The Dream and Promise Act passed in the House of Representatives in a vote of 228-197. The act paves way for people in the Dreamers program and migrant farmworkers to get American citizenship, finally settling the fate of people whose status has hung in the balance after four years of intense scrutiny under former President Donald Trump.

Sponsor Rep. Lucille Roybal-Allard (D-California) called the act’s passing “a major step in ending the veil of fear and uncertainty that has plagued the lives of our Dreamers for far too long.” The act also lifts uncertainty from Temporary Protected Status (TPS) workers who can now apply for citizenship.
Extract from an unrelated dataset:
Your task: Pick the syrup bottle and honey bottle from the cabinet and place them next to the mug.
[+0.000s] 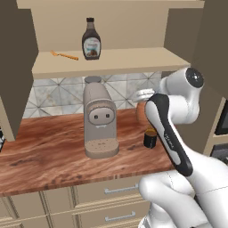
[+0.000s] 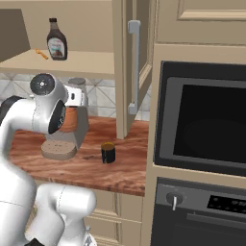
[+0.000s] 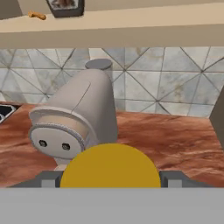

“Recipients are essential to our communities. Many of them have lived in the United States for decades. They make up a significant portion of the workforce in key industries including construction, food service and home health care. They contribute to the U.S. economy not only through their work, but also through consumer spending and tax revenue, and they have been particularly essential in serving our country during the COVID-19 pandemic,” House Judiciary Committee Chairman Rep. Jerry Nadler (D-New York) said in a statement on the House floor Thursday.

“This legislation is not about the border. This legislation is about finally delivering on our promise to America’s Dreamers and others who are equally deserving of our protection,” Nadler continued.

The Dream and Promise Act aims to create an avenue for citizenship for nearly 4.5 million people now in legal limbo.